M&Aにおいて、一般的に用いられる意味としては、企業の財務状況について行われる調査のことを指す。 M&Aが実行された後に、決算情報からだけでは読み取れないリスクが生じないように行われるものである。 一般的には、一定期間における業績、財政状態並びにキャッシュフローの分析を通じて、M&A取引がスムーズに進むように、売却企業側から提供される情報である。

DDとは

デューデリジェンス(Due Diligence)の略称であり、日本語ではDueは適当な・相当なという意味で、Diligenceは勤勉という意味である。

DDの種類と特徴

ビジネスDD

一般的には、DDの対象企業およびその企業が参入している市場について評価・分析を行うことを指す。 市場における企業のポジションやポテンシャルを評価することができる。 そのため、主に企業の経営に影響を与える外部要因が評価の対象となることが特徴である。

財務DD

上述したとおり、企業の財務状況について評価・分析を行うことを指す。 主な評価項目としては、負債が適正な範囲であるかどうか・将来のキャッシュフロー推移・グループ会社などの取引内容・財務情報に関する不正の有無確認などがあげられる。

法務DD

法律の観点から適正な取引行為かどうか評価・分析を行うことを指す。 主な評価項目としては所有権や特許権の所在・訴訟の可能性・許認可・登記が適切に行われているかなどがあげられる。 法的なリスクを事前に把握することで、M&Aが実行された後にかかる訴訟コストも売買金額に反映することが可能であり、場合によってはM&Aを行わないなど大きなリスクを回避することが可能である。

人事DD

人事や労務にかかる評価・分析を行うことを指す。 主な評価項目はM&A実施後の社員の年金や退職金がカバーできるかどうか、キーパーソンがM&A実施後も継続勤務できるかなどがあげられる。 特にその企業(事業)に多大な影響力を持つキーパーソンが継続して勤務してもらえない場合、大きなリスクとなる。 例えば、そのキーパーソンが居なくなったことによって既存の取引先との契約が終了してしまうなど、業績に大きな影響を与える場合もある。 また、社内で人望の厚いキーパーソンであれば従業員のモチベーションに影響を与えることもある。 そのため、人事DDは非常に重要なデューデリジェンスの一つである。

税務DD

税金にかかる評価・分析を行うことを指す。 主な評価項目は法人税や事業税などが適切に納税されているかどうか・*繰越欠損金の特例が考慮されるかどうかなどがあげられる。 税務リスクを見落とすと、追徴金などの支払いを余儀なくされる場合もあり、財務状況を圧迫してしまう可能性もあり、事前に税務リスクを把握しておくことは非常に重要である。 *欠損金とは法人税法上、赤字を示すことであり、繰越欠損金制度を利用すると法人税の減額対象となる。
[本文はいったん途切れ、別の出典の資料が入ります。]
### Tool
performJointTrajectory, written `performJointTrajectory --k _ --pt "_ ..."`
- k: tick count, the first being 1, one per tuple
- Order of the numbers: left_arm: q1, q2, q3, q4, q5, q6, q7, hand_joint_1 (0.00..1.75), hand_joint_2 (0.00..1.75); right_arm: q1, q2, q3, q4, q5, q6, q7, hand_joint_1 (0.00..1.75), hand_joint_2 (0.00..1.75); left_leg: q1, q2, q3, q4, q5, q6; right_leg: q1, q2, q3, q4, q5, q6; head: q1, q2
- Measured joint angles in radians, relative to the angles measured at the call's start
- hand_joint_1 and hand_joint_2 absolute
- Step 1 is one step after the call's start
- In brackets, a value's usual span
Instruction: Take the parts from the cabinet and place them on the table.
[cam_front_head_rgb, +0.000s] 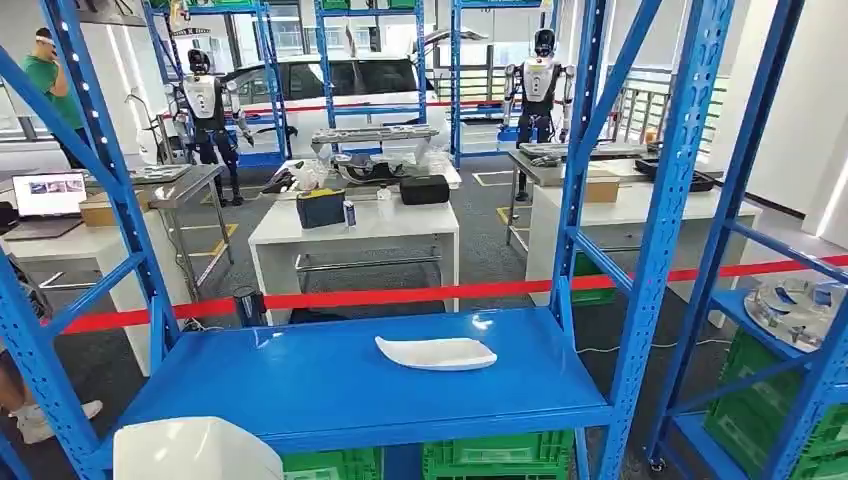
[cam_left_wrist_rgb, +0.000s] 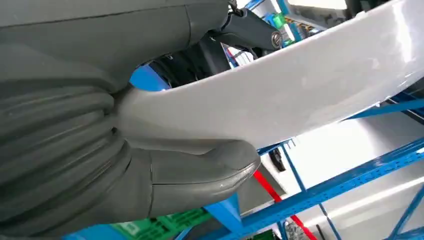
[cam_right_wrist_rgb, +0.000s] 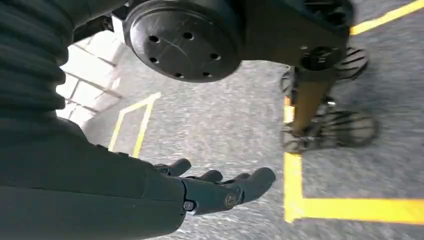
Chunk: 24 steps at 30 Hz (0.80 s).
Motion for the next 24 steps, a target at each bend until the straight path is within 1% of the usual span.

しかし、欠損金を消滅させるための合併は不正行為となるため、繰越欠損金制度を活用するには厳しい条件が設定されている。

ITDD

企業合併に際して、既存の管理システムをどのように統合するのかを評価・分析することを指す。 主な評価項目は顧客、販売計数、人事労務、財務会計などのシステムをどのように統合するかが該当する。 システム理解が必要不可欠なため、専門のITコンサルタントに依頼することが一般的であり、ITDDを行うにあたっては、高いコストがかかるので特徴的である。

DDを行うにあたっての注意点

実施のタイミング

M&Aにかかる情報は非常にセンシティブなため、早すぎると余計な情報を外部に流してしまうリスクをはらんだり、遅すぎると他の買収候補企業に先を越されてしまう可能性もある。 そのため、適切なタイミングで実施することが重要である。